Dr. Oz says doctors are learning more and more about the chronic effects of arsenic exposure. Specifically, its link to bladder cancer, lung cancer, skin cancer, impact on heart disease, diabetes, and learning disabilities. And it can go way beyond the things that they are able to put their hands on and figure out.
So what’s the FDA doing about arsenic in apple juice?
Dr. Oz said they had a conference call with the FDA on October 18, 2011 and asked the scientists how confident are they today about the safety of their “level of concern” they set at 23 ppb.
Their statement is “the FDA is re-evaluating the level of concern for apple juice to determine if it’s still appropriate or needs to be adjusted.”
The FDA said they did not consider the risk of cancer when they set the “level of concern”. They did not look at the long-term possibilities of complications. They only looked at the short term risks.
In an e-mail to the Dr. Oz Show on November 29, 2011, the FDA quoted “the assessment will consider potential cancer risks due to lifetime exposure”
How can the FDA consider a number that did not take into account cancer risks?
The Consumer Reports did come up with a “safe number” in considering those cancer risks in their investigation.
Dr. Rangan explained that they calculated a weight dependent dose so they could see that for each weighted group what their maximum amount of arsenic should be in a day.
They overlaid that information with juice concentrations at various levels such as 1 ppb, 2 ppb 3 ppb etc.
Then overlaid the amounts of juice against those weights to see when kids would hit their maximum dose.
They arrived at 3 ppb at a reasonable safety limit for total arsenic in juices. And 40% of their samples already met that threshold.
Dr. Rangan feels this number is reasonable, it is practical, and we can do it now. The FDA ought to move forward to set this as a standard.
In the meantime, what can we do to limit our families exposure of arsenic?
For apple juice, Dr. Oz wishes he could tell you which one is safe. Any box of juice that you buy may contain zero to pretty high levels of arsenic. Until there is a standard Dr. Oz suggests:
- diluting juice with water to limit both sugar and potential arsenic exposure.
- diversify the juices that your child drinks each day. For example trading out the apple juice for orange juice some days.
- follow your pediatrician’s recommendations
American Academy of Pediatrics has recommendations for the consumption of juice based on rules other than the exposure of arsenic. But Dr. Rangan thinks their reccomendations are a good rule of thumb to follow:
- Juice should not be introduced into the diet of infants before 6 months of age.
- Intake of fruit juice should be limited to 4 to 6 oz per day for children 1 to 6 years old.

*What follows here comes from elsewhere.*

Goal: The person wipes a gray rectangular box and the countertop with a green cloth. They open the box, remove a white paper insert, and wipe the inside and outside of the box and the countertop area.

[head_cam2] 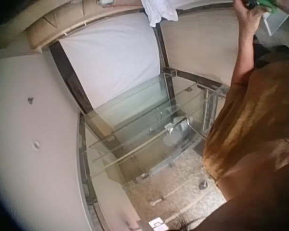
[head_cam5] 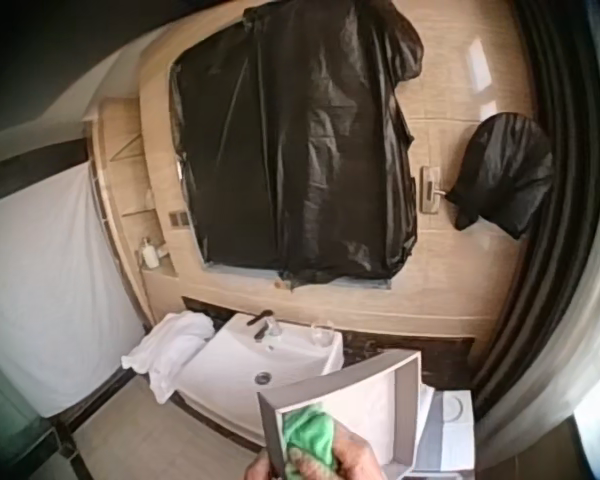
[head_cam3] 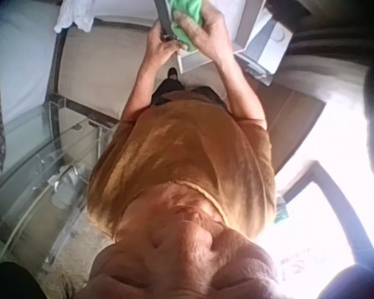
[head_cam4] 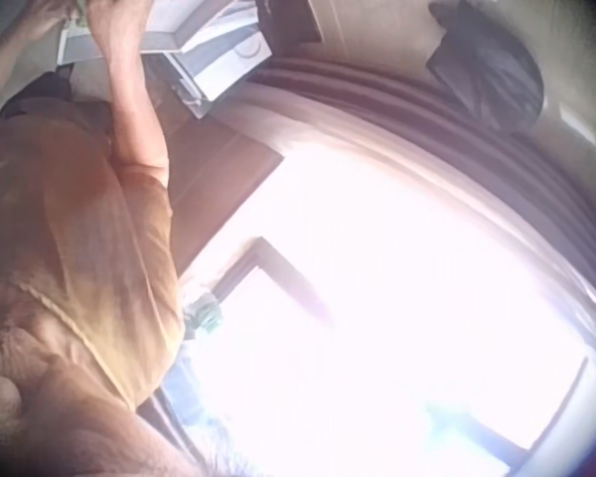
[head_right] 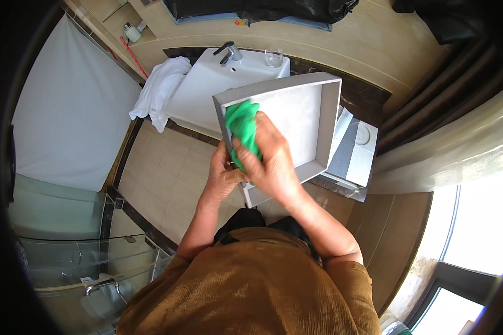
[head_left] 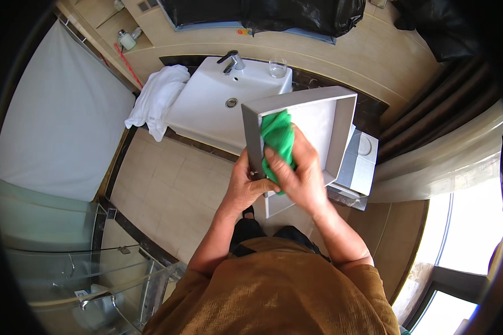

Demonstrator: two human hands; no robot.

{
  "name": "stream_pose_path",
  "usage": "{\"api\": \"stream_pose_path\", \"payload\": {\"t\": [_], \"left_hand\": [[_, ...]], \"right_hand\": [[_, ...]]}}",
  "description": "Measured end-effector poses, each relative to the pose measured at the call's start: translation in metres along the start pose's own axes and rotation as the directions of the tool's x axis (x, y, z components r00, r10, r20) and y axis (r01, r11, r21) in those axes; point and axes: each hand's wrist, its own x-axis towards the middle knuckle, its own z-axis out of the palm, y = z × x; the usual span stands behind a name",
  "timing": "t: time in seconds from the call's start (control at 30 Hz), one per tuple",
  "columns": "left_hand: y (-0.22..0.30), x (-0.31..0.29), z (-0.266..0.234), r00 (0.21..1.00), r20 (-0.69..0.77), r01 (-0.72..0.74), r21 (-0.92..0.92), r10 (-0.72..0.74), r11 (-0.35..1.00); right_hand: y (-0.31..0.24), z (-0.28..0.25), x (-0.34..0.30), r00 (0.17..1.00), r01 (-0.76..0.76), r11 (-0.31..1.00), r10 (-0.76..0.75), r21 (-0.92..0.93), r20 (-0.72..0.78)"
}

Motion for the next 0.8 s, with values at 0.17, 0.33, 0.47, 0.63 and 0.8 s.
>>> {"api": "stream_pose_path", "payload": {"t": [0.17, 0.33, 0.47, 0.63, 0.8], "left_hand": [[0.006, -0.002, -0.011, 0.997, 0.035, 0.07, 0.051, -0.072, 0.996], [0.002, -0.003, -0.013, 0.999, -0.03, 0.037, -0.021, -0.038, 0.999], [-0.002, -0.003, -0.022, 0.999, -0.047, 0.017, -0.033, -0.018, 0.999], [-0.009, -0.004, -0.019, 0.994, -0.113, 0.003, -0.105, -0.014, 0.994], [0.011, 0.002, -0.003, 0.993, -0.118, -0.004, 0.106, 0.016, 0.994]], "right_hand": [[0.018, -0.001, -0.018, 0.985, 0.16, 0.974, -0.147, -0.162, 0.088], [0.024, 0.007, -0.045, 0.986, 0.082, 0.992, -0.067, -0.096, 0.153], [0.029, 0.005, -0.058, 0.965, -0.076, 0.997, 0.074, 0.001, 0.252], [0.039, -0.015, -0.063, 0.902, -0.192, 0.981, 0.165, 0.03, 0.4], [0.033, -0.038, -0.051, 0.974, -0.228, 0.972, 0.228, 0.057, -0.004]]}}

- 7 to 18 years old, juice intake should be limited to 8 to 12 oz or 2 servings per day
- Infants, children, and adolescents should not consume unpasteurized juice.
For drinking water, Urvashi Rangan, PhD of Consumer Reports Director of Consumer Safety, suggests using an interactive map done by the US Geological Service (USGS) that shows areas where ground water may be prone to higher arsenic levels.
You can also contact EPA (Environmental Protection Agency) to look at your Consumer Confidence Report for your municipal water supply. Take a look at whether arsenic is a problem in the water in your area. If it is, you may want to consider a water filtration system that deals with arsenic. It’s a slightly more advanced filtration system than the normal, but it is well worth it if you have elevated levels of arsenic.